Task objective
Could all of the entries be written out exactly, with any pictures omitted?
== Segment start ==
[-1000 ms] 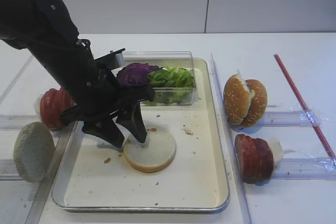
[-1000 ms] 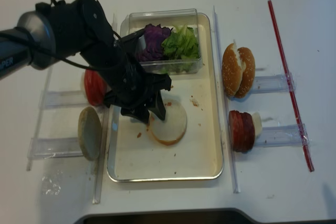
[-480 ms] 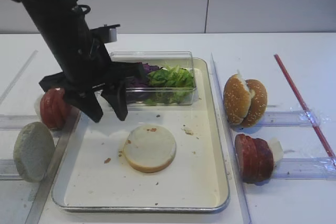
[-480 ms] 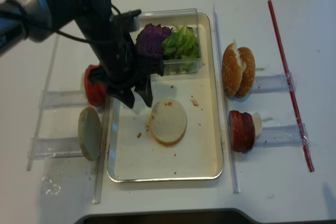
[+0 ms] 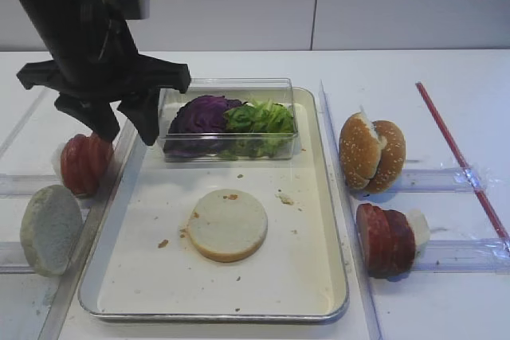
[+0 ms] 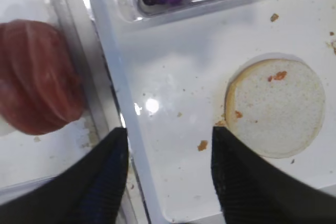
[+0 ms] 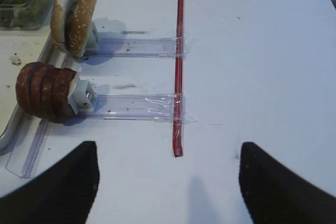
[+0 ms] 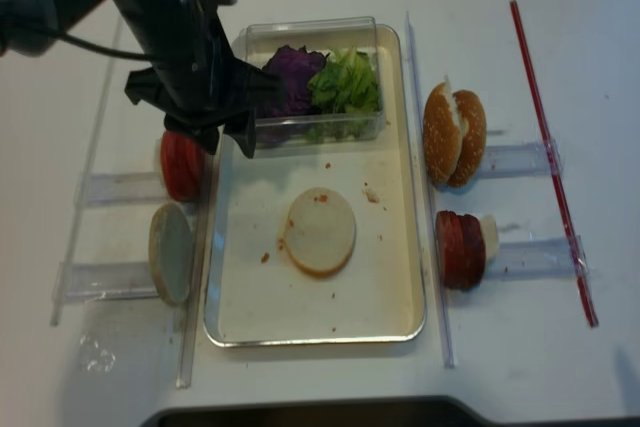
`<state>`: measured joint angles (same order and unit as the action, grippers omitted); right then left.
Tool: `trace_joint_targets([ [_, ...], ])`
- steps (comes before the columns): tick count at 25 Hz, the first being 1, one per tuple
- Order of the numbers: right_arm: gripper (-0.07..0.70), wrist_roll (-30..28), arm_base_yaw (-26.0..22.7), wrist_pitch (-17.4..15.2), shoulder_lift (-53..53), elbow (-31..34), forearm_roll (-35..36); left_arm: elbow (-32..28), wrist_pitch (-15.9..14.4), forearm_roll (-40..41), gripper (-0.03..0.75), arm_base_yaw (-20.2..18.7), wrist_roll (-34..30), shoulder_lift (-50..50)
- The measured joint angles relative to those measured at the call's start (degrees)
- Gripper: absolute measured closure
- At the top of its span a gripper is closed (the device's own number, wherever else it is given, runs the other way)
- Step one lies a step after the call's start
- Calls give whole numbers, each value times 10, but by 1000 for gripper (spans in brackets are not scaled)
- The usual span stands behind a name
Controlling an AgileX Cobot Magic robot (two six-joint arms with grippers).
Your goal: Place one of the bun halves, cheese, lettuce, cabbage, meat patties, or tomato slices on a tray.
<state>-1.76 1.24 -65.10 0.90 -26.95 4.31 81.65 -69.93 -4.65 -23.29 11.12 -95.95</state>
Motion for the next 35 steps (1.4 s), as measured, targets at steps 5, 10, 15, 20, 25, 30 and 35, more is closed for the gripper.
trace_joint_targets([
  [5,76,0,0,0,0,0,0,-6,-3,47,369,6,2,48],
  [10,76,0,0,0,0,0,0,-56,-5,56,369,80,3,111],
  [15,76,0,0,0,0,0,0,-94,-7,63,369,143,-11,160],
  [20,76,0,0,0,0,0,0,-111,-11,69,369,166,-29,203],
  [25,76,0,0,0,0,0,0,-126,-11,69,369,166,-30,260],
  [30,76,0,0,0,0,0,0,-195,-12,69,369,166,-30,375],
  [35,76,0,0,0,0,0,0,-280,-18,69,369,166,-37,513],
])
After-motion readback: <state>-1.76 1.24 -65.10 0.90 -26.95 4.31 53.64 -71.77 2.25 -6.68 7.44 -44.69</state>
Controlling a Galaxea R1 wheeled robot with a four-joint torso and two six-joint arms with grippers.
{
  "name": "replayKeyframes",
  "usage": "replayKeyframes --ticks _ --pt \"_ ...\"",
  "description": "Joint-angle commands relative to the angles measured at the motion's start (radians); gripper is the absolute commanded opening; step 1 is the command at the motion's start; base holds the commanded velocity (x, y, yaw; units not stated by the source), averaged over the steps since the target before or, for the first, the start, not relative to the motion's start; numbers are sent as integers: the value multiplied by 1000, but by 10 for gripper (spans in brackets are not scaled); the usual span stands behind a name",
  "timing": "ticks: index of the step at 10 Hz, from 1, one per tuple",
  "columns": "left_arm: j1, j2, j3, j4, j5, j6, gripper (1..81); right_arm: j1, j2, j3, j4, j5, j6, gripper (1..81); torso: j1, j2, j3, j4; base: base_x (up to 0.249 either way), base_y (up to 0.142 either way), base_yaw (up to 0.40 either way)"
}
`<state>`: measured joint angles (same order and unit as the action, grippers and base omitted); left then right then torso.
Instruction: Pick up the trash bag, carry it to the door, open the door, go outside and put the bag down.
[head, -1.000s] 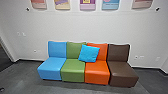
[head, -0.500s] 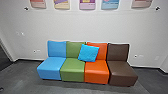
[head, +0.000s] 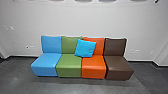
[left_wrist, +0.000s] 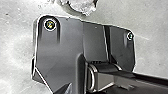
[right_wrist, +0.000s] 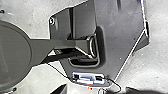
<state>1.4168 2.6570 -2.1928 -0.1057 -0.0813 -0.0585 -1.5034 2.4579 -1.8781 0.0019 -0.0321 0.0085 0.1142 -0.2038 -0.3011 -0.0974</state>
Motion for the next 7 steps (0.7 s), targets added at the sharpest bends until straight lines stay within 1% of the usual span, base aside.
replayKeyframes --ticks 1,2,3,5,6,7 --pt "-83 -43 16 -60 141 -7 811 25 -109 105 23 -54 4 811 63 -97 -40 1 0 0 0" --pt "-109 -51 14 -81 155 -7 811 25 -141 139 27 -45 4 811 85 -133 -27 -5 0 0 0" --pt "-133 -58 13 -100 172 -7 811 30 -175 181 30 -37 4 811 104 -161 -36 -7 0 0 0" --pt "-178 -66 11 -121 201 -7 811 34 -228 252 30 -37 4 811 145 -227 -49 -8 0 0 0" --pt "-196 -64 11 -124 202 -7 811 36 -247 271 38 -37 5 811 169 -266 -49 -8 0 0 0" --pt "-219 -61 10 -127 222 -9 811 36 -265 280 77 -35 4 811 191 -302 -50 -8 0 0 0"
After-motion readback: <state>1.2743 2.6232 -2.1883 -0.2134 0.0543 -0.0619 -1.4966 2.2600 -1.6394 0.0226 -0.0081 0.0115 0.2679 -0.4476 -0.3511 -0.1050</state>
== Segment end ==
The completed task
[-1000 ms] 
[-1000 ms] 
[-480 ms] 
[-480 ms] 
[+0 ms] 
[+0 ms] 
[+0 ms] 
[+0 ms] 
`<state>`: measured joint angles (same order and unit as the action, grippers omitted); right then left.
Tool: `trace_joint_targets([ [_, ...], ])`
- steps (comes before the columns): tick count at 25 Hz, the first being 1, one per tuple
- Order of the numbers: right_arm: gripper (-0.07..0.70), wrist_roll (-30..28), arm_base_yaw (-26.0..22.7), wrist_pitch (-17.4..15.2), shoulder_lift (-53..53), elbow (-31..34), forearm_roll (-35..36); left_arm: elbow (-32..28), wrist_pitch (-15.9..14.4), forearm_roll (-40..41), gripper (-0.03..0.75), arm_base_yaw (-20.2..18.7), wrist_roll (-34..30), shoulder_lift (-50..50)
- The measured joint angles relative to those measured at the call's start (degrees)
- Gripper: absolute measured closure
- At the top of its span a gripper is closed (the device's own number, wherever else it is given, runs the other way)
- Step one lies a step after the call's start
- Calls give whole numbers, each value times 10, but by 1000 for gripper (spans in brackets are not scaled)
- The usual span stands behind a name
Controlling an AgileX Cobot Magic robot (two six-joint arms with grippers).
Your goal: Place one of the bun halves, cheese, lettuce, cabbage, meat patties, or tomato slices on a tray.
<state>-1.76 1.24 -65.10 0.90 -26.95 4.31 81.65 -69.93 -4.65 -23.29 11.12 -95.95</state>
Motion for the next 35 steps (1.4 s), as measured, targets at steps 5, 10, 15, 20, 25, 30 and 35, more is closed for the gripper.
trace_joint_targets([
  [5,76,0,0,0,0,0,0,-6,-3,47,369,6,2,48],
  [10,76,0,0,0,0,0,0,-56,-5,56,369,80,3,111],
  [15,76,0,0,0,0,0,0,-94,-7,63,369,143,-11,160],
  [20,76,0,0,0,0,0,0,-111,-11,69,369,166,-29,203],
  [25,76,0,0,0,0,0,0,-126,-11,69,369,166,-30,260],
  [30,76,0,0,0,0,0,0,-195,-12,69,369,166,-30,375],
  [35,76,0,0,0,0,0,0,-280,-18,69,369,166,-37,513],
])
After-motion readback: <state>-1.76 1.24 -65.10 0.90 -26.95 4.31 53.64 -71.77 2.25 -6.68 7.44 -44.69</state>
Controlling a Galaxea R1 wheeled robot with a four-joint torso and two six-joint arms with grippers.
{
  "name": "replayKeyframes",
  "usage": "replayKeyframes --ticks _ --pt \"_ ...\"",
  "description": "Joint-angle commands relative to the angles measured at the motion's start (radians); gripper is the absolute commanded opening; step 1 is the command at the motion's start; base holds the commanded velocity (x, y, yaw; units not stated by the source), averaged over the steps since the target before or, for the first, the start, not relative to the motion's start; numbers are sent as integers: the value multiplied by 1000, but by 10 for gripper (spans in brackets are not scaled); the usual span stands behind a name",
  "timing": "ticks: index of the step at 10 Hz, from 1, one per tuple",
  "columns": "left_arm: j1, j2, j3, j4, j5, j6, gripper (1..81); right_arm: j1, j2, j3, j4, j5, j6, gripper (1..81); torso: j1, j2, j3, j4; base: base_x (up to 0.249 either way), base_y (up to 0.142 either way), base_yaw (up to 0.40 either way)"
}
`<state>`: measured joint angles (same order and unit as the action, grippers and base omitted); left then right then torso.
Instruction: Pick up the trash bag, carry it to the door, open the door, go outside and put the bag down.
[head, -1.000s] 
[head, -0.500s] 
[head, +0.000s] 
[left_wrist, +0.000s] 
[right_wrist, +0.000s] 
<state>1.4168 2.6570 -2.1928 -0.1057 -0.0813 -0.0585 -1.5034 2.4579 -1.8781 0.0019 -0.0321 0.0085 0.1142 -0.2038 -0.3011 -0.0974</state>
Motion for the next 7 steps (0.7 s), targets added at the sharpest bends until straight lines stay within 1% of the usual span, base aside.
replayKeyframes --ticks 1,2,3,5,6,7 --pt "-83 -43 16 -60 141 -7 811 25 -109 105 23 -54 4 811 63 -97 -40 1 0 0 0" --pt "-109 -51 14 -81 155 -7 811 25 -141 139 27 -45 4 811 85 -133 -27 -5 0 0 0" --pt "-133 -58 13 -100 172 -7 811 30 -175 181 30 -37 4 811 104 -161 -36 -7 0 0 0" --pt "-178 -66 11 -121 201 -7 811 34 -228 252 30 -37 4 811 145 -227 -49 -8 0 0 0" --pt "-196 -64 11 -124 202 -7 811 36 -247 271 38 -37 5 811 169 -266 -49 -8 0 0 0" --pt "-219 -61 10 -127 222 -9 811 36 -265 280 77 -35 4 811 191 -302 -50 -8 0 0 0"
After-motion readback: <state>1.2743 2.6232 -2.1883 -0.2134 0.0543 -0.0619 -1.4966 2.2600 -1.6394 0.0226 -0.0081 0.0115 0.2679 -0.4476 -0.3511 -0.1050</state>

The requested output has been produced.